Ore 11.30, Maranello, auditorium del Centro Stile Ferrari: ecco, emerge adesso, dal riserbo di questi ultimi tre anni, Ferrari Hypersail, la barca che porta il Cavallino sui mari. “E’ una navicella spaziale”, dice John Elkann. Sarà il bolide che inseguirà record e regate (bisogna vedere cosa diranno le autorità che governano la vela internazionale, ma perché no?) con la probabile livrea giallo Modena - un ritorno al passato, pre-rosso della storia del marchio - sotto il comando di Giovanni Soldini
La giornata
I vertici di Ferrari sono seduti in prima fila. Il presidente John Elkann, il Ceo Benedetto Vigna, il Cfo Antonio Picca Piccon e poco più in là, Frédéric Vasseur, team manager della scuderia F1. Ci sono anche gli uomini che stanno sovrintendendo al progetto, il team leader Marco G. Ribigini e Marco Lanzanecchia. E Soldini, ovviamente, che sembra meno teso rispetto ad altre volte. “Siamo arrivati da lontano”, dice lo skipper. “Ma questo è qualcosa di nuovo, siamo partiti da una tavola vuota e la stiamo apparecchiando…”. Il cantiere è segreto, e toscano.
La barca
Come? La barca è un monoscafo “volante”, che può ricordare quelli dell’America’s Cup. “Con la differenza che deve affrontare tutti i mari e non uno specchio acqueo piatto.

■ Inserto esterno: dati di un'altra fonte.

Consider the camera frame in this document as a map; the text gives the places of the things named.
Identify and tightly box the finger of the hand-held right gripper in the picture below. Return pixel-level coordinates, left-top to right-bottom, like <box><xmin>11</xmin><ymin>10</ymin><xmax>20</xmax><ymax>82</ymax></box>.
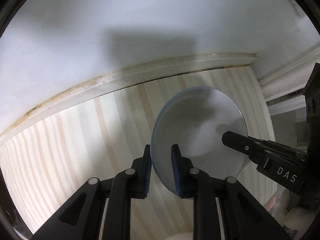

E’ questa la sfida”. Lunghezza di 30 metri (100 piedi), albero di 40, larga 20 metri nella sua parte più ampia (baglio massimo). Uno scafo con una prua affilata, rialzata sulla superficie acquea, il resto del “corpo” - dalle linee filanti e con uno “scalino” longitudinale - che si allunga come un siluro e che si allarga a poppa, una coperta sgombra di manovre sulla quale si alza una tuga - a coprire la parte abitabile e il pozzetto che sembra disegnata dal vento.